Fabry disease is a
lysosomal storage disease arising from a deficiency of the
enzyme α-
galactosidase A (GLA). The
enzyme deficiency results in an accumulation of
glycolipids, which over time, leads to cardiovascular, cerebrovascular, and renal disease, ultimately leading to death in the fourth or fifth decade of life. Currently, lysosomal storage disorders are treated by
enzyme replacement therapy (ERT) through the direct administration of the missing
enzyme to the patients. In view of their advantages as drug delivery systems,
liposomes are increasingly being researched and utilized in the
pharmaceutical, food and cosmetic industries, but one of the main barriers to market is their scalability. Depressurization of an Expanded Liquid Organic
Solution into aqueous
solution (DELOS-susp) is a compressed fluid-based method that allows the reproducible and scalable production of nanovesicular systems with remarkable physicochemical characteristics, in terms of homogeneity, morphology, and particle size.
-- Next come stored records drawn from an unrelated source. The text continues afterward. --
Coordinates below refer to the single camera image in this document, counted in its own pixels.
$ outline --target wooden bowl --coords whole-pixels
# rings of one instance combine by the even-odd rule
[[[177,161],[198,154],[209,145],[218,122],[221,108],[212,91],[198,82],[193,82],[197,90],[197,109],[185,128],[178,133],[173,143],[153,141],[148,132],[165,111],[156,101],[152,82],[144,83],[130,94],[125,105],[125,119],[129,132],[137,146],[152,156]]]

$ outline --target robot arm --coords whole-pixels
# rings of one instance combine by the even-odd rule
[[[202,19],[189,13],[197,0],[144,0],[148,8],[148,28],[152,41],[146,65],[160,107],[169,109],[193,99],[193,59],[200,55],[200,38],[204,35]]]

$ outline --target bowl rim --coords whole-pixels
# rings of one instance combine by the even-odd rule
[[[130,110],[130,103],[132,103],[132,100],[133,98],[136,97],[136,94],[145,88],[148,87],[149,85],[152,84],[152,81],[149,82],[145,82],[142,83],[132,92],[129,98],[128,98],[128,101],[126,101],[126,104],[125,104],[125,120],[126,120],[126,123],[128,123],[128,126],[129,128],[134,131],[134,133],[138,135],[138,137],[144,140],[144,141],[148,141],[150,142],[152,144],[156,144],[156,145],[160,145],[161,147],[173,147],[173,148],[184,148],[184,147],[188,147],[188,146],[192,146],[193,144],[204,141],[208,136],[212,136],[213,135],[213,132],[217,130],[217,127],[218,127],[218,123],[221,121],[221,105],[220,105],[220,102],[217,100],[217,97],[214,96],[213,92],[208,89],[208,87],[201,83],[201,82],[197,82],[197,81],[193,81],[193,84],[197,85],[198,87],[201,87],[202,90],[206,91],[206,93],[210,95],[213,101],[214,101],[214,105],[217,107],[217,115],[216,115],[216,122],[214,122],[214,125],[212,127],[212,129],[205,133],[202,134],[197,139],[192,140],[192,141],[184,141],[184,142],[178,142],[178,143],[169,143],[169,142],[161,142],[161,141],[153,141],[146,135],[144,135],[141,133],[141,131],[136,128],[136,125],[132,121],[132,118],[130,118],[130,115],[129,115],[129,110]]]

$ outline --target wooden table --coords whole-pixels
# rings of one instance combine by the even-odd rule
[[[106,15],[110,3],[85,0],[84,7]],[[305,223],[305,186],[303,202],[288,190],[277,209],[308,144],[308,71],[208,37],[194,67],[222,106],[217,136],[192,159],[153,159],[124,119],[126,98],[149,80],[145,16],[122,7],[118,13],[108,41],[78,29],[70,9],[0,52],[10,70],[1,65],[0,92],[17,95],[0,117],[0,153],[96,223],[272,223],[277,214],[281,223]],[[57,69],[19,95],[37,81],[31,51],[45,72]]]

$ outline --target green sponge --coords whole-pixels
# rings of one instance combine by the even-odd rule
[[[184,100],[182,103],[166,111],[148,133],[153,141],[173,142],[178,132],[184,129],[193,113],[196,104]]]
The objective of this work was to optimize and reach a suitable formulation for in vivo preclinical studies by implementing a Quality by Design (QbD) approach, a methodology recommended by the FDA and the EMA to develop robust
drug manufacturing and control methods, to the preparation of α-
galactosidase-loaded nanoliposomes (nanoGLA) for the treatment of
Fabry disease. Through a risk analysis and a Design of Experiments (DoE), we obtained the Design Space in which GLA concentration and
lipid concentration were found as critical parameters for achieving a stable nanoformulation. This Design Space allowed the optimization of the process to produce a nanoformulation suitable for in vivo preclinical testing.